> [Activity]: Nothing but an exact copy of the data should be output.

> [Dataset section]:
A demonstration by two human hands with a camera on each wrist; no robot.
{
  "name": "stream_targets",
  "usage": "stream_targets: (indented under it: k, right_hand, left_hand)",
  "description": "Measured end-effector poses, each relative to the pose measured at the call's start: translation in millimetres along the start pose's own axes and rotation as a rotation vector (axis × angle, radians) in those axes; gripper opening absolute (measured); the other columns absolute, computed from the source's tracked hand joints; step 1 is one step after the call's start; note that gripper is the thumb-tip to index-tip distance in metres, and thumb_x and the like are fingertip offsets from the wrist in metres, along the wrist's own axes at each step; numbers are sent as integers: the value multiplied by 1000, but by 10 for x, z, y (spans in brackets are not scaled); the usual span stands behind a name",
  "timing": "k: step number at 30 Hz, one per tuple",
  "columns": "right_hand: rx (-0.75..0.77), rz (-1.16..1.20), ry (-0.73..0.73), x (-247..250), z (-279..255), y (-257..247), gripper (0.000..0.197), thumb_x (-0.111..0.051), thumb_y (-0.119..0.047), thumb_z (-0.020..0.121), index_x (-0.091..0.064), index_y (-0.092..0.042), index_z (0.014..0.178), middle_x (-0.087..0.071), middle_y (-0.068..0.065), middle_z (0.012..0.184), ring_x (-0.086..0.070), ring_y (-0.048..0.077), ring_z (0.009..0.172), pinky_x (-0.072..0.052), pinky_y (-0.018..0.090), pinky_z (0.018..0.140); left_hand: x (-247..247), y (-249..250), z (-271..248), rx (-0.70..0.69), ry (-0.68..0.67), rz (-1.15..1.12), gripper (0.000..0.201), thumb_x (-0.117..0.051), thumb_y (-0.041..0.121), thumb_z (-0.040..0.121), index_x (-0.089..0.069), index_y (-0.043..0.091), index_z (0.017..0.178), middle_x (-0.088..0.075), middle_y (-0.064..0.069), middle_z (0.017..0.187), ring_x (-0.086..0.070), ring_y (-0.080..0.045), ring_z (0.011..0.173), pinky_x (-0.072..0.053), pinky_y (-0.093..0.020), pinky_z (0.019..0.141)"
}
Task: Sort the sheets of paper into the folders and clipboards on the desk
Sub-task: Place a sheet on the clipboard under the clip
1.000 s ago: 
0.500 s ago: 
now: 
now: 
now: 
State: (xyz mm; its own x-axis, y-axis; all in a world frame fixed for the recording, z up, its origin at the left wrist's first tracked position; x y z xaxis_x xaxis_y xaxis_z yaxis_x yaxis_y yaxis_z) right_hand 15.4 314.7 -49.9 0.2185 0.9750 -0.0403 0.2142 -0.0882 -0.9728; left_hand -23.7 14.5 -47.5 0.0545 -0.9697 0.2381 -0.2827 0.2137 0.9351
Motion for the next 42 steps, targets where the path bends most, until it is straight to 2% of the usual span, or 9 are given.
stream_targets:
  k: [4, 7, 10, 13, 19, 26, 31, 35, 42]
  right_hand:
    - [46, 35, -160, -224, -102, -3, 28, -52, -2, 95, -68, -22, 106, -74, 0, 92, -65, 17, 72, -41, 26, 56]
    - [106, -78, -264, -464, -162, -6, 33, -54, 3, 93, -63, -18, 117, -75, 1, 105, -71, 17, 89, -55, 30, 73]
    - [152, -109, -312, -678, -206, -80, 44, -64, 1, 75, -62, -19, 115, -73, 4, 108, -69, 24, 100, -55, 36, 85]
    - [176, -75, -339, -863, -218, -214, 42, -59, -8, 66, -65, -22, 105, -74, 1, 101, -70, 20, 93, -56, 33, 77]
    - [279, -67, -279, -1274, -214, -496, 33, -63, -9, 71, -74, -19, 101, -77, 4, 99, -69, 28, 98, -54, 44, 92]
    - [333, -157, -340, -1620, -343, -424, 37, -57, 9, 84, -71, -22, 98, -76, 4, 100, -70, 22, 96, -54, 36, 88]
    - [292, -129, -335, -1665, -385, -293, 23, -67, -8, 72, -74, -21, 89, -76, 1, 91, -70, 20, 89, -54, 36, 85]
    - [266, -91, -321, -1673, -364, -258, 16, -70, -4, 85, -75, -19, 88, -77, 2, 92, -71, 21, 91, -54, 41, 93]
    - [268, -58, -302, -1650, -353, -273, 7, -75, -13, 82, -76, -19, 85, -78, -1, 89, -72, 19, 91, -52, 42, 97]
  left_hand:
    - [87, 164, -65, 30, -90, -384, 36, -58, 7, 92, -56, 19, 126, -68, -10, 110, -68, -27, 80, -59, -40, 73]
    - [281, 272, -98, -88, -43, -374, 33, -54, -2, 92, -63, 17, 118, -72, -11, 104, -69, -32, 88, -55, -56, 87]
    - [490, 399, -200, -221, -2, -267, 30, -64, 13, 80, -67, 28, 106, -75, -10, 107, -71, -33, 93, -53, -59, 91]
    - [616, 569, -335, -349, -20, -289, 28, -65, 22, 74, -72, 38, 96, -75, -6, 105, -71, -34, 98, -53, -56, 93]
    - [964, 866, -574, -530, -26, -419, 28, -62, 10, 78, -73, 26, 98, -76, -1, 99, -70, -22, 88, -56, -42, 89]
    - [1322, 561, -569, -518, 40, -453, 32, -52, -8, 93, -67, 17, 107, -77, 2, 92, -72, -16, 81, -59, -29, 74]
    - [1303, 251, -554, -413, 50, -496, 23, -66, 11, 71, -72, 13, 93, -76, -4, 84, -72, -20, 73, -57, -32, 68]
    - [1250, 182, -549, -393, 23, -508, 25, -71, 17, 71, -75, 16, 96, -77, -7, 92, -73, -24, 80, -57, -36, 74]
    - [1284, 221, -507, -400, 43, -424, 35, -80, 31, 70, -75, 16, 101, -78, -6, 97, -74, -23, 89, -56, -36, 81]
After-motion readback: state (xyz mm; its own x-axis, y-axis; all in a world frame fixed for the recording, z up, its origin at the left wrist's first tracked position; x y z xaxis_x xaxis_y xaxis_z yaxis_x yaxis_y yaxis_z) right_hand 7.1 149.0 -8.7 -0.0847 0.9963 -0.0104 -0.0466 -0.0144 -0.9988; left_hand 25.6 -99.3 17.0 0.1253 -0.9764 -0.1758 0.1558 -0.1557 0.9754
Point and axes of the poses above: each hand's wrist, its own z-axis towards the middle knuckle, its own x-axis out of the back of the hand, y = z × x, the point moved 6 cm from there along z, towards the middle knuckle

> [Task answer]:
A demonstration by two human hands with a camera on each wrist; no robot.
{
  "name": "stream_targets",
  "usage": "stream_targets: (indented under it: k, right_hand, left_hand)",
  "description": "Measured end-effector poses, each relative to the pose measured at the call's start: translation in millimetres along the start pose's own axes and rotation as a rotation vector (axis × angle, radians) in those axes; gripper opening absolute (measured); the other columns absolute, computed from the source's tracked hand joints; step 1 is one step after the call's start; note that gripper is the thumb-tip to index-tip distance in metres, and thumb_x and the like are fingertip offsets from the wrist in metres, along the wrist's own axes at each step; numbers are sent as integers: the value multiplied by 1000, but by 10 for x, z, y (spans in brackets are not scaled); the usual span stands behind a name",
  "timing": "k: step number at 30 Hz, one per tuple",
  "columns": "right_hand: rx (-0.75..0.77), rz (-1.16..1.20), ry (-0.73..0.73), x (-247..250), z (-279..255), y (-257..247), gripper (0.000..0.197), thumb_x (-0.111..0.051), thumb_y (-0.119..0.047), thumb_z (-0.020..0.121), index_x (-0.091..0.064), index_y (-0.092..0.042), index_z (0.014..0.178), middle_x (-0.087..0.071), middle_y (-0.068..0.065), middle_z (0.012..0.184), ring_x (-0.086..0.070), ring_y (-0.048..0.077), ring_z (0.009..0.172), pinky_x (-0.072..0.052), pinky_y (-0.018..0.090), pinky_z (0.018..0.140); left_hand: x (-247..247), y (-249..250), z (-271..248), rx (-0.70..0.69), ry (-0.68..0.67), rz (-1.15..1.12), gripper (0.000..0.201), thumb_x (-0.117..0.051), thumb_y (-0.041..0.121), thumb_z (-0.040..0.121), index_x (-0.089..0.069), index_y (-0.043..0.091), index_z (0.017..0.178), middle_x (-0.088..0.075), middle_y (-0.064..0.069), middle_z (0.017..0.187), ring_x (-0.086..0.070), ring_y (-0.080..0.045), ring_z (0.011..0.173), pinky_x (-0.072..0.053), pinky_y (-0.093..0.020), pinky_z (0.019..0.141)"
}
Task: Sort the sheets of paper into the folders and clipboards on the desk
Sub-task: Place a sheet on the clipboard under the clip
1.000 s ago: 
0.500 s ago: 
now: 
now: 
now: 
State: (xyz mm; its own x-axis, y-axis; all in a world frame fixed for the recording, z up, its origin at the left wrist's first tracked position; x y z xaxis_x xaxis_y xaxis_z yaxis_x yaxis_y yaxis_z) right_hand 15.4 314.7 -49.9 0.2185 0.9750 -0.0403 0.2142 -0.0882 -0.9728; left_hand -23.7 14.5 -47.5 0.0545 -0.9697 0.2381 -0.2827 0.2137 0.9351
Motion for the next 42 steps, targets where the path bends most, until it is straight to 2% of the usual span, or 9 are given.
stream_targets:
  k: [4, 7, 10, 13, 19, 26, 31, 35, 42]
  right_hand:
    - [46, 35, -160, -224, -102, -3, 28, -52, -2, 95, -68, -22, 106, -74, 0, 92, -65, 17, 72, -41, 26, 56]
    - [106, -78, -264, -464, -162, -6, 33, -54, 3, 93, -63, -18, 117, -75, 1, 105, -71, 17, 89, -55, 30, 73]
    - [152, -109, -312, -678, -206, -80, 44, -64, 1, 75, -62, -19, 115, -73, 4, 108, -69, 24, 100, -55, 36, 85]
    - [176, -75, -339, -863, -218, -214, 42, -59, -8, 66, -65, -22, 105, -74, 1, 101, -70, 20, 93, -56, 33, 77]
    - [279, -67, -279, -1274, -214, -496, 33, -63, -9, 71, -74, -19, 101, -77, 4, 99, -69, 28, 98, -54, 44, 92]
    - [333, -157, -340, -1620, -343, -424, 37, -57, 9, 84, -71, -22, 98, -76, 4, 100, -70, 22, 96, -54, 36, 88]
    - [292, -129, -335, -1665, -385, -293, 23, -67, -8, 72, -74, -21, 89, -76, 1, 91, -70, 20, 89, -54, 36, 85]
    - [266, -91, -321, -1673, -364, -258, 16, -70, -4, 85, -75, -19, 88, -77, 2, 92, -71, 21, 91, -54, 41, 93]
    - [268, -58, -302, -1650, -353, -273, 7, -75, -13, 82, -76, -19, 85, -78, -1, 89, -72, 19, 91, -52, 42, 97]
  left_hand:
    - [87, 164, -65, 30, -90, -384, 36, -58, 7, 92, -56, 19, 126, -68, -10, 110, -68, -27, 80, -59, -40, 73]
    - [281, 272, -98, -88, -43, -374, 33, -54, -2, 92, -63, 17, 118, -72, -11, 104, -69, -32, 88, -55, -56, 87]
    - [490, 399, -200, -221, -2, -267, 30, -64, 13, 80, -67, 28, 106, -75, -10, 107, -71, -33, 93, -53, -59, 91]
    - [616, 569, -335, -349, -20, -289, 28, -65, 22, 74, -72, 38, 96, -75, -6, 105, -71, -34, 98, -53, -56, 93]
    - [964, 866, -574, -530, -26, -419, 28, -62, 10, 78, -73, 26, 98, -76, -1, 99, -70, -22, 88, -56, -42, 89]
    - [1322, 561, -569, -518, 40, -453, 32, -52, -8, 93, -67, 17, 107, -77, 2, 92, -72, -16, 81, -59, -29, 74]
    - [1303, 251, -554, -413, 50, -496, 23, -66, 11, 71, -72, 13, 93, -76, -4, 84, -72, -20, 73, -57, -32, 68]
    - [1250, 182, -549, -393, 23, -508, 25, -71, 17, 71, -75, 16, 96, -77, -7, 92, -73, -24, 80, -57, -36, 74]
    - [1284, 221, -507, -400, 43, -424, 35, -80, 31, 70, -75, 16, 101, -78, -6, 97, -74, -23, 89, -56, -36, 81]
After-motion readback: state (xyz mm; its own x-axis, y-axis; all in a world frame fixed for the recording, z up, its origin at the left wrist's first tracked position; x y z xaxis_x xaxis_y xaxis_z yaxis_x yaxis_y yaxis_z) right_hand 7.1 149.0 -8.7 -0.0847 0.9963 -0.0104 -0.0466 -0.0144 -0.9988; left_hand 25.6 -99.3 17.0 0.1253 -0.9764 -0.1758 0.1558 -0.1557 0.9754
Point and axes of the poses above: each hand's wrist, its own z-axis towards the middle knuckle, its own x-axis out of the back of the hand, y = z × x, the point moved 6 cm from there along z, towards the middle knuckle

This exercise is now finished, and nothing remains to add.